* [What is expected] Nothing is needed except the lines below that run from the one with "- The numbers" through the one with "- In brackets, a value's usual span", repeated exactly.

* [Dataset entries]
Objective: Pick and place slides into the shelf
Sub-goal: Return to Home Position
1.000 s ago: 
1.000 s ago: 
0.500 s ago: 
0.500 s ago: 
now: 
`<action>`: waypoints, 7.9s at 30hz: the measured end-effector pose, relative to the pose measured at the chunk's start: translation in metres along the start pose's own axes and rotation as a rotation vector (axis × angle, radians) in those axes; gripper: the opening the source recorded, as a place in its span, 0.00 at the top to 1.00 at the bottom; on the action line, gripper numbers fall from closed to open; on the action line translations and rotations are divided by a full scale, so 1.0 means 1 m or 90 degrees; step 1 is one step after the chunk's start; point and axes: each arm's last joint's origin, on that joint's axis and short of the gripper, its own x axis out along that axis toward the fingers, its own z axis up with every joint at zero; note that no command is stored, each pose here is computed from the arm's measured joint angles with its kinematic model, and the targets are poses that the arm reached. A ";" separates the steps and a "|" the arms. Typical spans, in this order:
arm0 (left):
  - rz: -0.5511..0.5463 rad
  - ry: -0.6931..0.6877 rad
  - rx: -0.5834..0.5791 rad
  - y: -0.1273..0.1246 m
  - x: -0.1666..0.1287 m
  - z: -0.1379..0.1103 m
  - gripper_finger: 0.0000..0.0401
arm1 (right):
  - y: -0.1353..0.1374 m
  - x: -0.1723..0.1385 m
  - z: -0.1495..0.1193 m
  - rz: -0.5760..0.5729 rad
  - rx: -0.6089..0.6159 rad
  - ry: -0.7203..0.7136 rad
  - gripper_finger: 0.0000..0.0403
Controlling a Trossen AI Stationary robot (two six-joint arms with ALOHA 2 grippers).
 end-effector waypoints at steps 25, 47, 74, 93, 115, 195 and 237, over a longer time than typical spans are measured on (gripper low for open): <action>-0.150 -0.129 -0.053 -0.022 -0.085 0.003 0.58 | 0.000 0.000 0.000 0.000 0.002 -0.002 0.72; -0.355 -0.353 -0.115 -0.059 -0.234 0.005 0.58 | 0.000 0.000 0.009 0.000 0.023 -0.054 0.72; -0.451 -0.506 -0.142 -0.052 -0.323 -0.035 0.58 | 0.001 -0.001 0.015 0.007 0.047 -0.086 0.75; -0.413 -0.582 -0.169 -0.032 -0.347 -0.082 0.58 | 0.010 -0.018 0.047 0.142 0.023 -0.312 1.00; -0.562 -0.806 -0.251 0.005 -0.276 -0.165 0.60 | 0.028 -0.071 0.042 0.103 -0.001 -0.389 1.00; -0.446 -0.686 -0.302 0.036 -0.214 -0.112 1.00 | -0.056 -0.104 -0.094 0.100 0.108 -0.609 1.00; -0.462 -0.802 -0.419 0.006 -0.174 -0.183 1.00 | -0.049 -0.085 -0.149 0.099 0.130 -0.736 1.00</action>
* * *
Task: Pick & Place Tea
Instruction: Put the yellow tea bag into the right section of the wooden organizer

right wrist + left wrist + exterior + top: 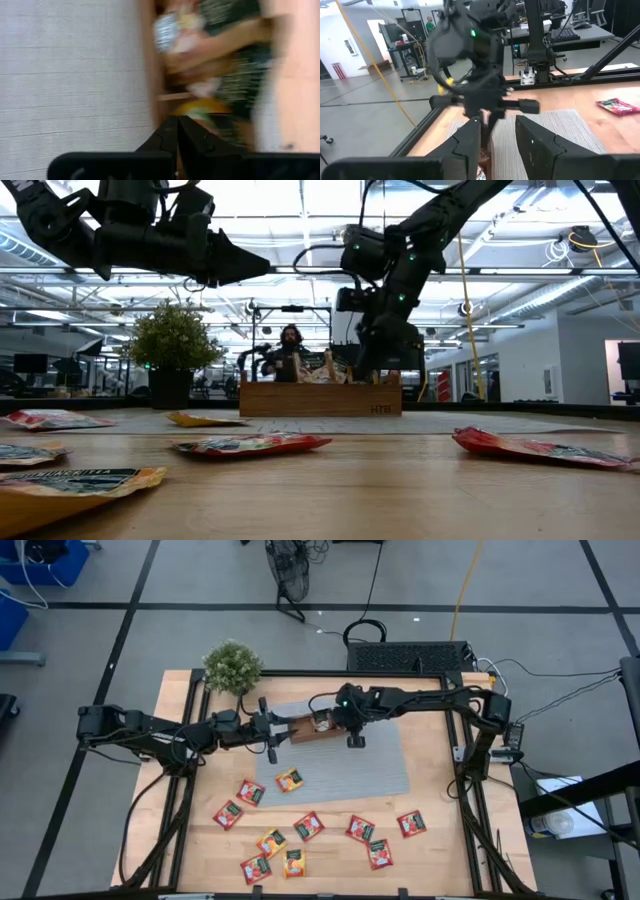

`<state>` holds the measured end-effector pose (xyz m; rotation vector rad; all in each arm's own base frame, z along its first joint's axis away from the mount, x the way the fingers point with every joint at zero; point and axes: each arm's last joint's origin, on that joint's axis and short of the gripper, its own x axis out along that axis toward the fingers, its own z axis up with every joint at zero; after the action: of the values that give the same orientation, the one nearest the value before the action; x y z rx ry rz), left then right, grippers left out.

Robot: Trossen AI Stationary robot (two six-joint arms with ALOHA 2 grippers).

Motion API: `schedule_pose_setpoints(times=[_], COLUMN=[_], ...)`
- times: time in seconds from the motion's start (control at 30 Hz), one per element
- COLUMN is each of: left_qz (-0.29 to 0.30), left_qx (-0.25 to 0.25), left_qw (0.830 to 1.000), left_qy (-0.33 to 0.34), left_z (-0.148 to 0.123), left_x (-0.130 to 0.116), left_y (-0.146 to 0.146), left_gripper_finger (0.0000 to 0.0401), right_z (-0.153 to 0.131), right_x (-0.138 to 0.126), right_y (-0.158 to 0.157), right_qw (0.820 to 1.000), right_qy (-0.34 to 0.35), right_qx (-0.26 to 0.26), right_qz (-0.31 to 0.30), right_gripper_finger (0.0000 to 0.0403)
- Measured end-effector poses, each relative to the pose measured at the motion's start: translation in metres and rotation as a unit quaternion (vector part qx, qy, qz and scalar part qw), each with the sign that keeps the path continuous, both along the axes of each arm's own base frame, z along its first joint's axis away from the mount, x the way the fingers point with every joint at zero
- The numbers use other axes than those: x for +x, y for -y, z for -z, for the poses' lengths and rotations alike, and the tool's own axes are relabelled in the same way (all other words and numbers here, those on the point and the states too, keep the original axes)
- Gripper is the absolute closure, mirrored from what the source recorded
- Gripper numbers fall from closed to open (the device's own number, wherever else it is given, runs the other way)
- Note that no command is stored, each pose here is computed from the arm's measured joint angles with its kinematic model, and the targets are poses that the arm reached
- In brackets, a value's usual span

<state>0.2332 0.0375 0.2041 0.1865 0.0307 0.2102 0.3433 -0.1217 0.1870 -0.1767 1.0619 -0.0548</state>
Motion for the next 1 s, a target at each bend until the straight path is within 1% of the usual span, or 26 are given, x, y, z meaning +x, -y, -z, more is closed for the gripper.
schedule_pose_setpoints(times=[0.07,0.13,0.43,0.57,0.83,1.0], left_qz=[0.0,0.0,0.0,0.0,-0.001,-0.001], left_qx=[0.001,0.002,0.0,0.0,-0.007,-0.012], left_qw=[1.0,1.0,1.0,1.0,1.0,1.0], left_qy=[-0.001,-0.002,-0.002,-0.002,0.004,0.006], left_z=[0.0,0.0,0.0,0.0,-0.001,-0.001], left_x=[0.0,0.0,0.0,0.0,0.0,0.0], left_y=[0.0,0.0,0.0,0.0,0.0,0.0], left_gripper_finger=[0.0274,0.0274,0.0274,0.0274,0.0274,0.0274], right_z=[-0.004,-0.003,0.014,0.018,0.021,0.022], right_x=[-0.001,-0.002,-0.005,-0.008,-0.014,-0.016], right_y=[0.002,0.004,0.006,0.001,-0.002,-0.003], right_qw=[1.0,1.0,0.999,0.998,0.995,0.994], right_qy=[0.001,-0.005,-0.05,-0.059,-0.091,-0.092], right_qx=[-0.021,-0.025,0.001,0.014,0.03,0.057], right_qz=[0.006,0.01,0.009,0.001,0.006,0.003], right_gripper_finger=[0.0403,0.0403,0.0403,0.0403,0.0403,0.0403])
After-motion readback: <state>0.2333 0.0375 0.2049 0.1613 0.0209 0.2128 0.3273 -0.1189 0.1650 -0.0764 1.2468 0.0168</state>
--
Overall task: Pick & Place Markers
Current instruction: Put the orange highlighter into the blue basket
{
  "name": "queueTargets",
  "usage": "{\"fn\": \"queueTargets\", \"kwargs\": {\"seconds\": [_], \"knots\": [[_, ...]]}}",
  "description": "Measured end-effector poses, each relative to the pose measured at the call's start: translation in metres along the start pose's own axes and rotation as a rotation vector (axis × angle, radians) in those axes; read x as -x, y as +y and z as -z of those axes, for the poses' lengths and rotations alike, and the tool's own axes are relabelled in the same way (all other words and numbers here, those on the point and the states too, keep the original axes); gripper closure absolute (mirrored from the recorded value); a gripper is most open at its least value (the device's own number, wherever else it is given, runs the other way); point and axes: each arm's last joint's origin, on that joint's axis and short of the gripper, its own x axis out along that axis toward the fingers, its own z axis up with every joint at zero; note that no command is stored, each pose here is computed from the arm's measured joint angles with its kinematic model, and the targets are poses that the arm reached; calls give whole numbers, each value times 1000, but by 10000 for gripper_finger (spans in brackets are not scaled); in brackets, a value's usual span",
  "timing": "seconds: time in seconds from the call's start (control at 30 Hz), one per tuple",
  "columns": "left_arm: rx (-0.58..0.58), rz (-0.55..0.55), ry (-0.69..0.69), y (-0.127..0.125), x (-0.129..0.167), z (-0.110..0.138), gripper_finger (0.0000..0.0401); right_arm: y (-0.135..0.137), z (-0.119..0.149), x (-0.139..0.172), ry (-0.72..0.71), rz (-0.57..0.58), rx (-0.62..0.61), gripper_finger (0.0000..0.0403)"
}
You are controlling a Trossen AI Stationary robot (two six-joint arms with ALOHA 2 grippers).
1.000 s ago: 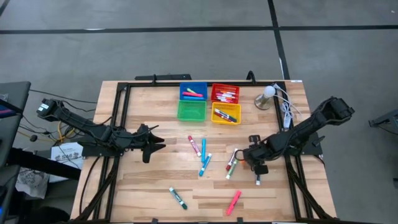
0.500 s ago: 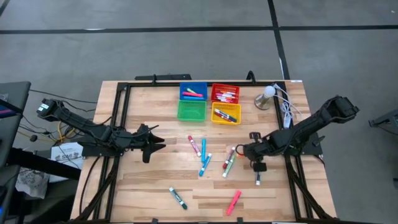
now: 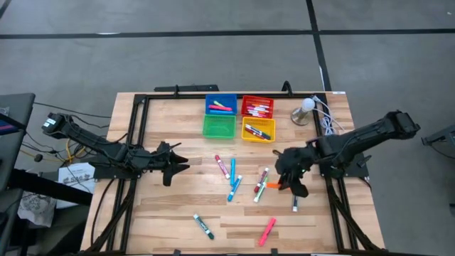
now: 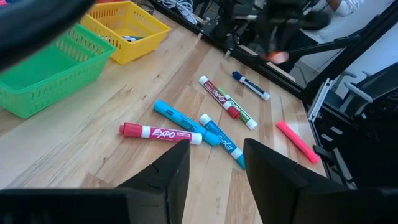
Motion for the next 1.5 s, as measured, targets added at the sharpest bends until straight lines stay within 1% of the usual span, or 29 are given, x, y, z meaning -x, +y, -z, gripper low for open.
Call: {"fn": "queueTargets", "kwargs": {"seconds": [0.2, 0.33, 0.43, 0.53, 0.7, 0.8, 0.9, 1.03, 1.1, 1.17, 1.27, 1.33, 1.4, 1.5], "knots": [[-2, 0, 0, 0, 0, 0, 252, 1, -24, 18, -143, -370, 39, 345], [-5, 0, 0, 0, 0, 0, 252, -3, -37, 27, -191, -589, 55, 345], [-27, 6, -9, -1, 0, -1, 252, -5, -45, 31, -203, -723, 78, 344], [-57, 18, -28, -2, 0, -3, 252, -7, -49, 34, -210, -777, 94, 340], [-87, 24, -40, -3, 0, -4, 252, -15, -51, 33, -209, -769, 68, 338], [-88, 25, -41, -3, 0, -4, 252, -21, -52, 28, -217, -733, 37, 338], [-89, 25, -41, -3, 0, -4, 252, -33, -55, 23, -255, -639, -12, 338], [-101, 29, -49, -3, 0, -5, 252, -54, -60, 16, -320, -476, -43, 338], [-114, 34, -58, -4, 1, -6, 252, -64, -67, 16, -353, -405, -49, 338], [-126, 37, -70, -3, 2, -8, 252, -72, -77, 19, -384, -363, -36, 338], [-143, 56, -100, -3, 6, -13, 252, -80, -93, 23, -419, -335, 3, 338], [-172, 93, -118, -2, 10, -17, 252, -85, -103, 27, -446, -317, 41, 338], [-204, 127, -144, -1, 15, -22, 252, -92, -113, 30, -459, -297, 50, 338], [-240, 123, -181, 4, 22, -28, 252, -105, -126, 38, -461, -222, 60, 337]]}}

* [Exercise response]
- The numbers use other axes than those: x for +x, y for -y, z for -z, for the poses' lengths and rotations alike, and the tool's own axes are relabelled in the same way (all other words and numbers here, those on the point and the states too, keep the original axes)
- Gripper is the absolute closure, mirrored from what the source recorded
- Gripper numbers fall from closed to open (the device's own number, wherever else it is given, runs the other way)
- Note that no command is stored, each pose here is computed from the arm's measured joint angles with its kinematic model, and the targets are poses that the arm reached
- In brackets, a value's usual span

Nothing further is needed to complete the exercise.